I’m a social media junkie. 
I can admit that I have almost every form of popular social media on my phone, and every day, multiple times a day, I check them.

Even as I sit here writing this, my phone is lighting up with updates from Twitter and Facebook that I’ll check when I’m done. 
Social media has become a huge part of everyone’s lives. As I walk around campus and sit in class, all I see is people checking their various forms of social media. They will refresh it every couple of minutes to see if something new has happened or changed, often missing the majority of the lecture. While this may sound judgmental, I can assure you it is not. I often fall prey to the urge to check my social media accounts, even if I know nothing has changed.

With the surge in technological advancements, a whole new world has opened up to us that was unavailable before. All of a sudden, we have a way to contact people all around the world with the push of a button. We can be updated on current events, the lives of our favorite celebrities and even the random thoughts of our friends at a moment’s notice. However, as great as this all seems, it is a double-edged sword.

While it’s true that social media has opened up a world of opportunity for us, it has also changed people’s attitudes and ways of living. With the emergence of social media came the blessing and curse of anonymity and distance. Before social media, if you wanted to say something to someone, you had to tell them in person, which left no doubt about who delivered the message. Now, we can do, say and be anyone and anything online. We no longer have to see someone in person in order to tell them something. Now, we can tag them in a post or message them. The catch? We no longer have to present our true identity.

Suddenly, we have the ability to state our opinions without them being tied to us.
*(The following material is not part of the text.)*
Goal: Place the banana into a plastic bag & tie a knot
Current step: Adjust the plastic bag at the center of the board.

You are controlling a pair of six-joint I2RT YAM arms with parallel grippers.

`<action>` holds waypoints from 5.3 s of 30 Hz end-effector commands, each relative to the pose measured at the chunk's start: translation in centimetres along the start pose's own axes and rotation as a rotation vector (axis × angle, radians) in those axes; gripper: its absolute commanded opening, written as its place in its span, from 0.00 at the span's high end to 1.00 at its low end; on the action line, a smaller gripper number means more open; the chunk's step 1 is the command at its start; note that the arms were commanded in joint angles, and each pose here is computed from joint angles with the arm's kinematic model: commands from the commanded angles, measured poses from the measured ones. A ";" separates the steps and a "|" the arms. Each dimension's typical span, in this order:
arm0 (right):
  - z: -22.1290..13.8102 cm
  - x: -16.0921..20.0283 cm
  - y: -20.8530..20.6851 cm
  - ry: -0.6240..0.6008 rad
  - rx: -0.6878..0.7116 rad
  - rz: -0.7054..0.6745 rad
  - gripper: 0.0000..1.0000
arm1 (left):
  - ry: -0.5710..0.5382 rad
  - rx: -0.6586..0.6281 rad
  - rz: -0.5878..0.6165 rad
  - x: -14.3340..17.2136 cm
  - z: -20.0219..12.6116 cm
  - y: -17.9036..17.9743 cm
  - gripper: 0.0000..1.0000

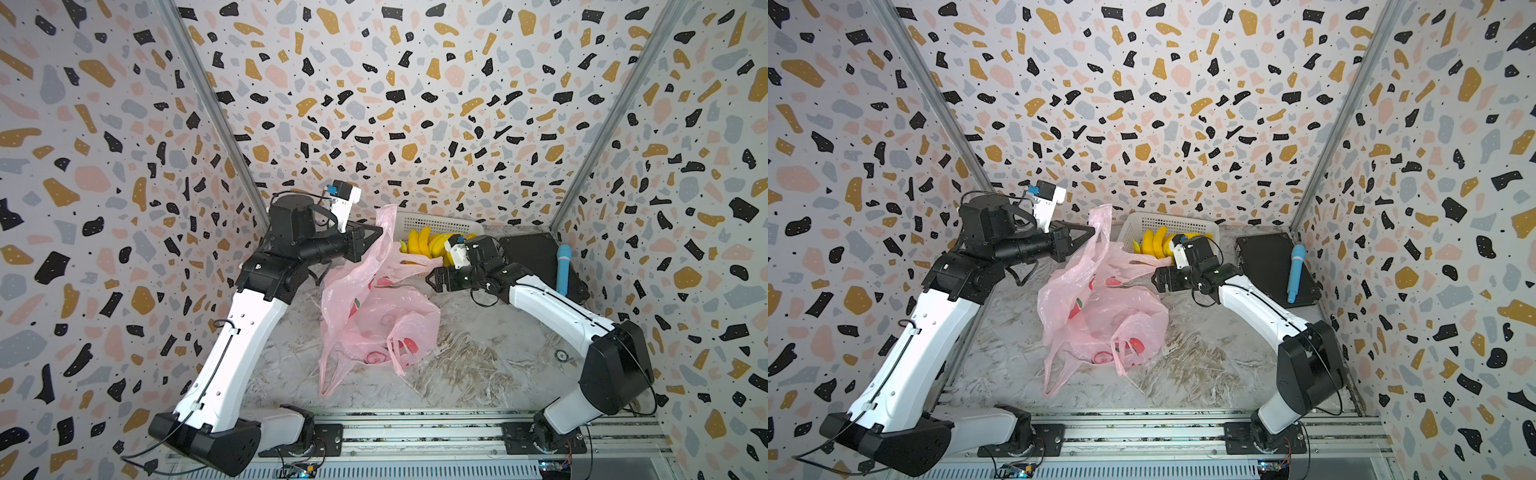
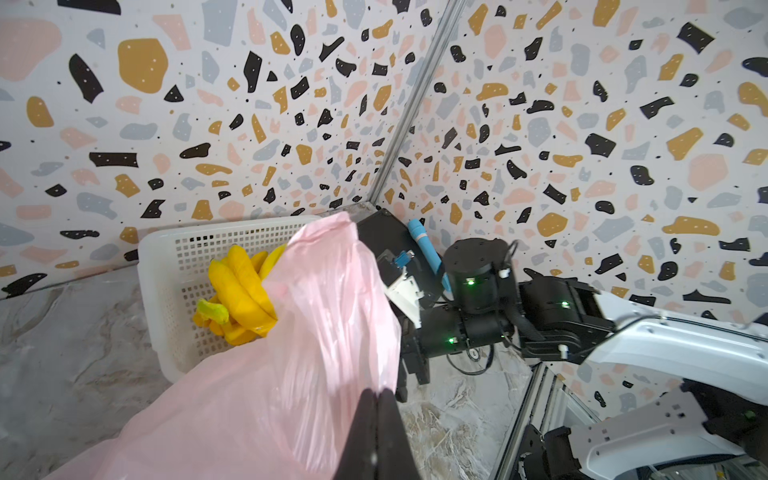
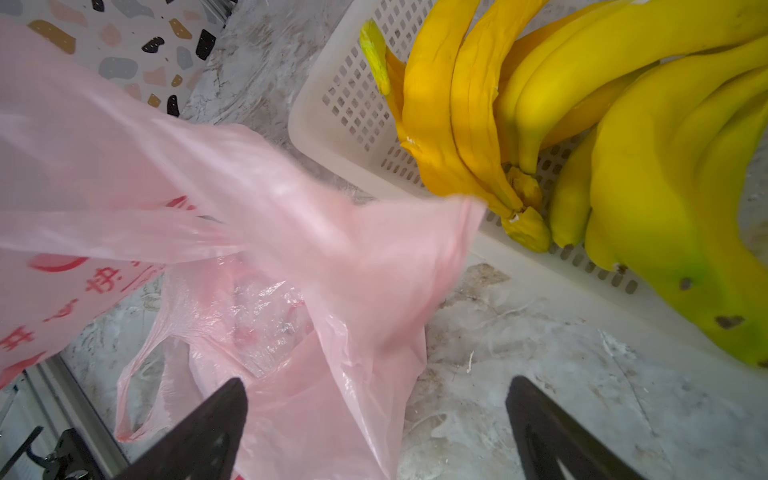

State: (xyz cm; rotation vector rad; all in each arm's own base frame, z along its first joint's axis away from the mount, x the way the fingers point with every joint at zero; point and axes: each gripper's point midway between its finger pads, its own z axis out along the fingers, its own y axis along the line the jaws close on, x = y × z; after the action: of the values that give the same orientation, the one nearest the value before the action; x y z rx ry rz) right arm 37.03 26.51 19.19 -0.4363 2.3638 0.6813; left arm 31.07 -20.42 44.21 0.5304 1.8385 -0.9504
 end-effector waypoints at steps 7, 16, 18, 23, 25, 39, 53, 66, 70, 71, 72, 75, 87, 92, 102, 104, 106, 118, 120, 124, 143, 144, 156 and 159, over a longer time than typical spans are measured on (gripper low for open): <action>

Some social media outlets have capitalized on this (Yik Yak), and others have simply made it an option (Tumblr), but either way it’s not a good thing.
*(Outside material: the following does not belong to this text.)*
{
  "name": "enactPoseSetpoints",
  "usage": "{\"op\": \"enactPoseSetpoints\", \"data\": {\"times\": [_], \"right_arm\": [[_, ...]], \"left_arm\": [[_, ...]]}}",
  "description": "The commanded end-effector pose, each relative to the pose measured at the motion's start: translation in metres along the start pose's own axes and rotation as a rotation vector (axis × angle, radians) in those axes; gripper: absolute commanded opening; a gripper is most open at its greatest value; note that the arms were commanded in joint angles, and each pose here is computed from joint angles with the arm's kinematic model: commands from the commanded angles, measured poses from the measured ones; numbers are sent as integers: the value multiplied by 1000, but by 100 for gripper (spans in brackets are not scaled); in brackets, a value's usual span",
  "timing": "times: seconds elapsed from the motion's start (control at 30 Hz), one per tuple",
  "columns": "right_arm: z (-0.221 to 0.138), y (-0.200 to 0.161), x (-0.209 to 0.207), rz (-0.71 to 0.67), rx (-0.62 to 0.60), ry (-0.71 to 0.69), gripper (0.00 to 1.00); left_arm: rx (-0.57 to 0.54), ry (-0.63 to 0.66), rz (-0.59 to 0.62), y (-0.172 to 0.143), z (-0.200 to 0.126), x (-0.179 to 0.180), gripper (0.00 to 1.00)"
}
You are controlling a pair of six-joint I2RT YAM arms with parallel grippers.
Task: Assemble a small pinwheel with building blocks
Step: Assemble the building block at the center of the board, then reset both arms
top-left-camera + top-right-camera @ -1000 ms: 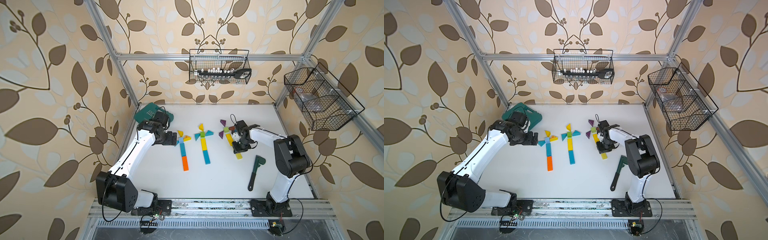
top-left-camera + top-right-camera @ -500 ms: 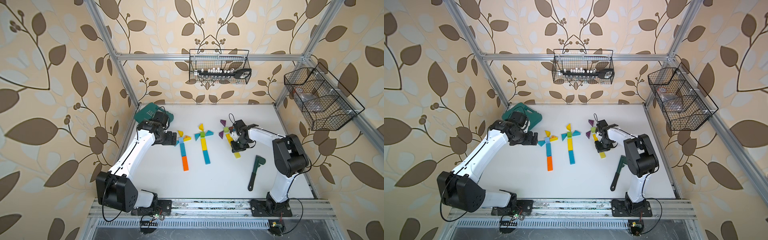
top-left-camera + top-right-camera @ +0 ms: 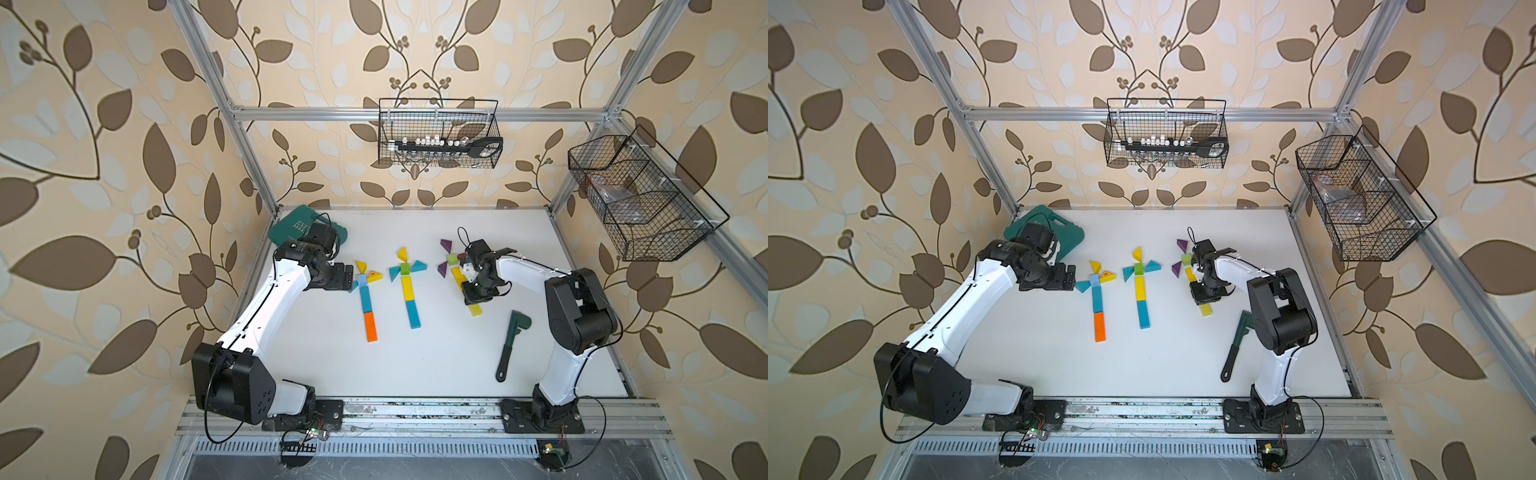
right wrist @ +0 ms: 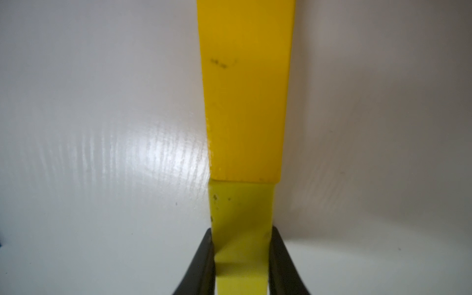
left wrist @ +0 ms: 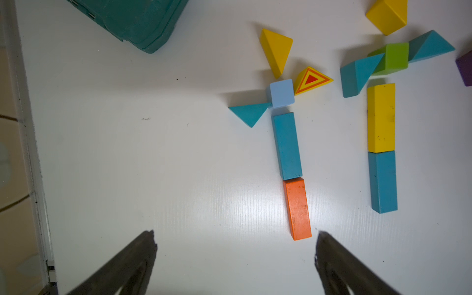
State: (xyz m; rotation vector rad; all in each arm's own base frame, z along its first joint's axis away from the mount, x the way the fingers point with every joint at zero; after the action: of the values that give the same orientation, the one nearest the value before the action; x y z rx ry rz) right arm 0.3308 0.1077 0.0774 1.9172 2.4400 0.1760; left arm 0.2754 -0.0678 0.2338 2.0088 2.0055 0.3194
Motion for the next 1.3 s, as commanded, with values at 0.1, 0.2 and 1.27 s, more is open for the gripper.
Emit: {"op": "enactPoseSetpoints", "data": {"times": [0.1,0.2,1.27], "right_arm": [[9,2,-1,-6,24,-1,15],[9,2,-3,-4,26,-19,25],[-94,-18,-125,360,-892,-306,100]], "left_arm": [[-9,1,3,-3,-5,5,99],[-9,2,3,-3,-5,5,99],[-546,585,-353,-2,73,116,99]]}}
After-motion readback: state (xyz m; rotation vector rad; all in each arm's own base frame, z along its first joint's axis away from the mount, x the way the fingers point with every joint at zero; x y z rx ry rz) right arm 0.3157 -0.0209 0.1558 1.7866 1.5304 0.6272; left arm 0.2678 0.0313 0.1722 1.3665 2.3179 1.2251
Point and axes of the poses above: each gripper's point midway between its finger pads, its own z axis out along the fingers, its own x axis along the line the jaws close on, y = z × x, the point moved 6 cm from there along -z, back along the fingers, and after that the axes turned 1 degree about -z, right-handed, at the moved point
The issue with being anonymous is that people have used it as a way to spread hate and target people they don’t like without repercussions. People feel bolder online, and use that newfound boldness to say all the things they wouldn’t normally say to people. It’s a whole new world for us, and of course we’ve found a way to make it miserable. While there may be some people that use their anonymity as a way to try and help people, there are others that use it as a way to terrorize others. According to the CDC’s 2013 Youth Risk Behavior Survey, “during the 12 months before the survey, 14.8% had been electronically bullied”, a percentage that has been steadily climbing since the emergence of social media. However, these are only the numbers for the people who reported their experiences, and the sad truth is that most of it goes unreported.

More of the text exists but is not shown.